Well not too much actually. Just lowered nicely by the wheel fender-ish kinda look. Eibach Sportline Springs says they go as low as F 2.0" / R 1.6". Has anyone got them fitted?


----------



## RedLineRob (Feb 8, 2009)

go silver


----------



## thea3kid (Jun 4, 2006)

go black


----------



## xgarage (Oct 14, 2004)

This got to rub!


----------



## xnox202 (May 18, 2009)

xgarage said:


> This got to rub!


 19x8.5 ET35 looks like. So much poke.


----------



## Greddy87 (Oct 21, 2010)

Gryphoon has Miro's too..


----------



## eurotuned00 (Jul 16, 2007)

xgarage said:


> This got to rub!


 Thats spazmo's A3 
It looked super agressive on those wheels 
I dont think he rubbed much if at all


----------



## rawaudi (May 15, 2010)

Miro 111s are hawt


----------



## Gryphon001 (Apr 25, 2008)

Well, since we are resurrecting this thread... 

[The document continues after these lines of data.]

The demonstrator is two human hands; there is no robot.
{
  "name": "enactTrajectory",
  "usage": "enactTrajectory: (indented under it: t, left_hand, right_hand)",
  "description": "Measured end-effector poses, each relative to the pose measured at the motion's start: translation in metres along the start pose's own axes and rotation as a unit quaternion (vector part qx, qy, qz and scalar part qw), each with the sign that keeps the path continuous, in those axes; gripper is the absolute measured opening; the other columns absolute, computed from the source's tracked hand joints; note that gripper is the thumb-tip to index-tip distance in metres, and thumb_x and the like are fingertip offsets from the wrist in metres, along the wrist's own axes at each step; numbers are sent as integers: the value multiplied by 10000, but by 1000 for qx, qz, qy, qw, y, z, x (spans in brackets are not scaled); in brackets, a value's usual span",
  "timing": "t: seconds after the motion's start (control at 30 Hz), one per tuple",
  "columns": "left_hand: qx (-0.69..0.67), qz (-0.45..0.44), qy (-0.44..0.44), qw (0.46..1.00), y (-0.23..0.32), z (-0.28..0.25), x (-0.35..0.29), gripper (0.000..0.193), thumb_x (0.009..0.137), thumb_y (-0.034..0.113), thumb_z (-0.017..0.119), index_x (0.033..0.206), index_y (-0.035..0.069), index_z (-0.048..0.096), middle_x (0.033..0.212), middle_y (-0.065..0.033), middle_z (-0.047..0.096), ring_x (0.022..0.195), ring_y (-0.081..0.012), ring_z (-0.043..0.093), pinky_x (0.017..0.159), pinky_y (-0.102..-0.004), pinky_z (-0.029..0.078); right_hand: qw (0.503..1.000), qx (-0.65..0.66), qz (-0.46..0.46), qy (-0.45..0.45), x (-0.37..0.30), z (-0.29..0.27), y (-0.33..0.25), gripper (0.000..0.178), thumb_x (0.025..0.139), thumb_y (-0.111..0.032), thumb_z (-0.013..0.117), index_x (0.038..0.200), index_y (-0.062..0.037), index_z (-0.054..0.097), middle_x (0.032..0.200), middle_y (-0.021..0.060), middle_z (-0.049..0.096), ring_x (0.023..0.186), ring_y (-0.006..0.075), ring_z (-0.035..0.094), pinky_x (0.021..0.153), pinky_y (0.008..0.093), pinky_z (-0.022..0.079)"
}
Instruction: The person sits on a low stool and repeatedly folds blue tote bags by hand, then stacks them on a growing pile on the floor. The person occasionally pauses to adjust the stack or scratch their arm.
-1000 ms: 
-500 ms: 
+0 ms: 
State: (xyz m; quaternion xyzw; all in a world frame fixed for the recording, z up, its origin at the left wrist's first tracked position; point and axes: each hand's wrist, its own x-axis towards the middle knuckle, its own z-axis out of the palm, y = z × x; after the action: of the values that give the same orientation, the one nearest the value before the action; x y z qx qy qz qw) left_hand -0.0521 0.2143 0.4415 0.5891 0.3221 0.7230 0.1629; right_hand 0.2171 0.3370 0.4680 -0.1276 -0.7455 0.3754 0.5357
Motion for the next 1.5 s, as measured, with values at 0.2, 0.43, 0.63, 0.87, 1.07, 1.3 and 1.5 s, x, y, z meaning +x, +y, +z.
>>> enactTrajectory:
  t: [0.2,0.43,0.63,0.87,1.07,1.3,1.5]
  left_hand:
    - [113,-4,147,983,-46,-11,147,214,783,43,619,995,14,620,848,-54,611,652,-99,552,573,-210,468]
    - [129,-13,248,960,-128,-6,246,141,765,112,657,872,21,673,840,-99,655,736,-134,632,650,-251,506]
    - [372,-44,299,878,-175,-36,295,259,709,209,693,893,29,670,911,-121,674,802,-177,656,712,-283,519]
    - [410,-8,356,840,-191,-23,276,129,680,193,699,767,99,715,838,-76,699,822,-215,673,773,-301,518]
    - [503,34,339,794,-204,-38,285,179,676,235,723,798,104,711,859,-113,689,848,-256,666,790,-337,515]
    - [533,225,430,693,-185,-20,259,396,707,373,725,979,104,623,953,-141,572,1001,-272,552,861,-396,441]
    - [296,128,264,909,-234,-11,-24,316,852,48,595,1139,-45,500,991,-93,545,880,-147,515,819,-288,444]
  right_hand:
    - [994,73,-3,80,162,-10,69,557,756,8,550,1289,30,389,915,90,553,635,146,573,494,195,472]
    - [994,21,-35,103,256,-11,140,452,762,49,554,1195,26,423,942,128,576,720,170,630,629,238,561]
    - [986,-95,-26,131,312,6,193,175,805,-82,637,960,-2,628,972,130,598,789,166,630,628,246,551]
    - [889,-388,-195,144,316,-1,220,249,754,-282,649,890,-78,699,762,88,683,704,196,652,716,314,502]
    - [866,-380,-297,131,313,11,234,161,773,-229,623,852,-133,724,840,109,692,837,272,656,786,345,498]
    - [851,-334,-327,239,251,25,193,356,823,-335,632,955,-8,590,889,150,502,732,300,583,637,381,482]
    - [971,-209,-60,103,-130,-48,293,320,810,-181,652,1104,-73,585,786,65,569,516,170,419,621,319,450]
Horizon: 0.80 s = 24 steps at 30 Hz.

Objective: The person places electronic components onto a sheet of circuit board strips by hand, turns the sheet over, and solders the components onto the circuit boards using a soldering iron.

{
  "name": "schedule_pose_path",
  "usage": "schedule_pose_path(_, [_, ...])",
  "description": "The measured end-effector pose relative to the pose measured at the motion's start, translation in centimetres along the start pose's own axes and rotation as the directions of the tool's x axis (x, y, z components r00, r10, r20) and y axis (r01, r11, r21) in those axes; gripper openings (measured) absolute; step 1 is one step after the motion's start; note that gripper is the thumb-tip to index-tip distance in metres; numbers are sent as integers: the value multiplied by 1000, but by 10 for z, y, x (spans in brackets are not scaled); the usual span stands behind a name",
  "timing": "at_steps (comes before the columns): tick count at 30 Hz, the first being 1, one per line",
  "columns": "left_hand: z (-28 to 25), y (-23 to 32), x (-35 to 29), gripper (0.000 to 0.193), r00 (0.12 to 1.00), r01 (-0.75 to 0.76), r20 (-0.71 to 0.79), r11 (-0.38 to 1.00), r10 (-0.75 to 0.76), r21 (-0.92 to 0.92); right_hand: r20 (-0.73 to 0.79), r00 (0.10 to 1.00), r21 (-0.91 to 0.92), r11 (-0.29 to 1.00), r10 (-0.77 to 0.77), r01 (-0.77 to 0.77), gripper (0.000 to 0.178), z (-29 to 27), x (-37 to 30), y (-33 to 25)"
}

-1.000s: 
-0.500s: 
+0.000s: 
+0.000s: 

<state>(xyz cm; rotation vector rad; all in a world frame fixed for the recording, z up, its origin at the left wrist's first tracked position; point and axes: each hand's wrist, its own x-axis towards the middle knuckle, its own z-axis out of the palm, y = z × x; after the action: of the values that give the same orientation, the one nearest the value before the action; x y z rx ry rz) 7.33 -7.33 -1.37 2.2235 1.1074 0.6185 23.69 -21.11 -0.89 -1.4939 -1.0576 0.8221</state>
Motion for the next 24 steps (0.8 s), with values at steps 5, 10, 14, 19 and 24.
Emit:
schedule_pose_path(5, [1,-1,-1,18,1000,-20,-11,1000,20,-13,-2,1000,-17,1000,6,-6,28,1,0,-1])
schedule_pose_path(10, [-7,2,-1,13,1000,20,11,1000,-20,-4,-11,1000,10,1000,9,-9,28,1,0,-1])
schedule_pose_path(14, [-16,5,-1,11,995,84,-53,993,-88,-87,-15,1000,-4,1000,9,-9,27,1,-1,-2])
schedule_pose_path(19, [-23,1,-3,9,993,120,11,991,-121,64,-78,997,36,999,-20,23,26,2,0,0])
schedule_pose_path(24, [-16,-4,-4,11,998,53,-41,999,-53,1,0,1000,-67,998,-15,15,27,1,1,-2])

My stance leaves something to be desired, being on springs and not coils, & they're silver not black though.


----------



## Tcardio (Mar 19, 2009)

why not gun metal!


----------



## shaun365 (Apr 2, 2012)

Heres my a3 on 18x8.5 and 9.5

static on coilovers 




























cheers

shaun


----------



## JaseZilla (Feb 20, 2012)

DOOOO ITTTTT!! Gryphon001's car just gives me shivers. Just inspires me to get those wheels.


----------



## d0mino (Feb 28, 2012)

Gryphon001 said:


> Well, since we are resurrecting this thread...
> 
> 
> 
> ...


Dude i want the exact same wheel setup, shoot me all the infos needed for a noob, drop, inch...etc, Thx


----------



## Gryphon001 (Apr 25, 2008)

d0mino said:


> Dude i want the exact same wheel setup, shoot me all the infos needed for a noob, drop, inch...etc, Thx


Wheels are 18"/8.5" 45 offset on 225 tires. The suspension is H&R Sport springs with Koni FSDs... If you want a nice looking even drop though, go with coils. Springs will have a difference in wheel gap front to back. I don't have the measuremts for height off the top of my head now.


----------



## d0mino (Feb 28, 2012)

Gryphon001 said:


> Wheels are 18"/8.5" 45 offset on 225 tires. The suspension is H&R Sport springs with Koni FSDs... If you want a nice looking even drop though, go with coils. Springs will have a difference in wheel gap front to back. I don't have the measuremts for height off the top of my head now.


kk, do i really need the koni FSDs and can't just go with springs?


----------



## RED WHIP (Dec 10, 2005)

Shaun's setup is BONKERS. I dig it..


----------



## cldub (Jul 2, 2010)

shaun365 said:


> Heres my a3 on 18x8.5 and 9.5
> 
> static on coilovers
> 
> ...


:thumbup::thumbup:


----------



## CozmicVW (Jul 13, 2002)

What size tires on the staggered setup


----------